Although most of her research has been on the just war tradition, her current work is on ethics and modern food production systems, which seem to have their own inherent violence. She is currently teaching a class on Religious Ethics and Food, which explores the connections or disconnections between traditional and religious ways of thinking about food and those of the twenty-first century food industry.
Recent Courses
Spring 2012
REL3180 Ethics and Food Dr. Reid
Religious Ethics of Food is a course exploring and examining our religious and cultural attitudes about food as well as ethical aspects of food production, dissemination, and use. In this course, we will be looking at the role of food in defining ourselves and our own cultures. We will also study the ways in which both agriculture and livestock, the substance of our food, interrelate with our political and economic systems, as well as the environment. It is the intention of this course to make you aware of the importance of food to our emotional, religious, and cultural lives, as well as the ethical dilemmas presented by our current system of food production. As such, we will be looking at the religious significance of food choices, often a primary factor in religious life, and the reasoning behind the mores that have arisen regarding food.

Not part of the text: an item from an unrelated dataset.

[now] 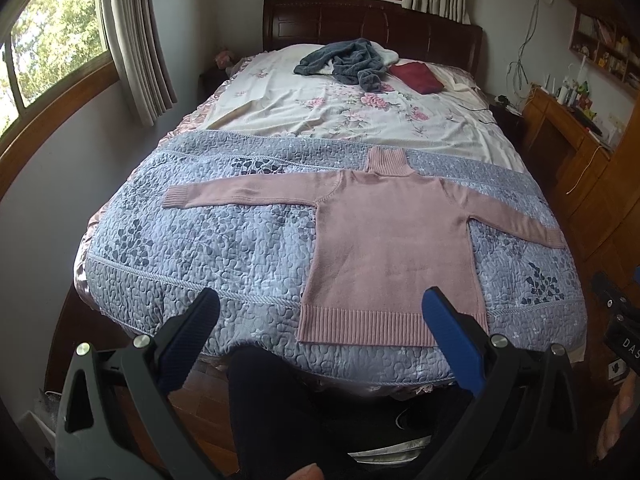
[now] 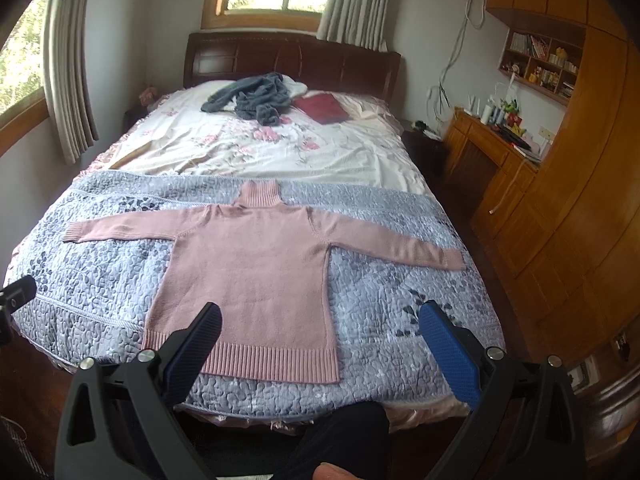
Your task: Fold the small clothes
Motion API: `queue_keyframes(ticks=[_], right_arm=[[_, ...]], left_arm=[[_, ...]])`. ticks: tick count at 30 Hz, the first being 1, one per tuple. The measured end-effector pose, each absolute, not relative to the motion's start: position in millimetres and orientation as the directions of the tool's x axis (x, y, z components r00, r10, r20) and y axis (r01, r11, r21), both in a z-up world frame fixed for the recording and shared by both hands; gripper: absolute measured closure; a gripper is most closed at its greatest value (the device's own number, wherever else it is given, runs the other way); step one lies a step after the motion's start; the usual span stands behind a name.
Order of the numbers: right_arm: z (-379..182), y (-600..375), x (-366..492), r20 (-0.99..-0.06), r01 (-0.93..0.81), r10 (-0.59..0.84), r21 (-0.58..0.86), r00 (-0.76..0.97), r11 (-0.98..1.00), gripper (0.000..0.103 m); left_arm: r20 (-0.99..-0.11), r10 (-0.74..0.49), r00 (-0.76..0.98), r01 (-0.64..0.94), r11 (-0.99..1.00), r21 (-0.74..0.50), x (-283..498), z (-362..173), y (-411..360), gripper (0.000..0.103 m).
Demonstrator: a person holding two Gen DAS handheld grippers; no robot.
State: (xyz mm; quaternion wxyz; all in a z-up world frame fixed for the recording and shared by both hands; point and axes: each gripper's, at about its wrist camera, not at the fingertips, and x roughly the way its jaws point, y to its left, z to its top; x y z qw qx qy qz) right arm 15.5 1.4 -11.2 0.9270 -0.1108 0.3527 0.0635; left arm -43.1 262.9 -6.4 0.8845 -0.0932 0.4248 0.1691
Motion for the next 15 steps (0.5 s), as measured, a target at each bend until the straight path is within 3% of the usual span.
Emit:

We will also be examining religious systems of ethical thought and how food and its production fit into these, sometimes as a moral good and sometimes as a moral problem. We will also explore the paradigm shifts of thought and ethics regarding food over the course of the past century, how it has moved from ―"sustenance" on many levels to ―"nutrition" on one.
Fall 2011
REL3145 Gender and Religion Dr. Reid
This course examines the impact of gender on religious beliefs and practices and the impact of religious beliefs and practices on gender, cross-culturally. We will be looking at the intersections of religion and culture, in general. In doing so, we will look at a history of feminist thought in religious studies and the current gender issues that have arisen through women’s examinations of religious thought and the study of religion. We will use a variety of texts, some film, class discussion, and writing to explore these topics a fully as possible.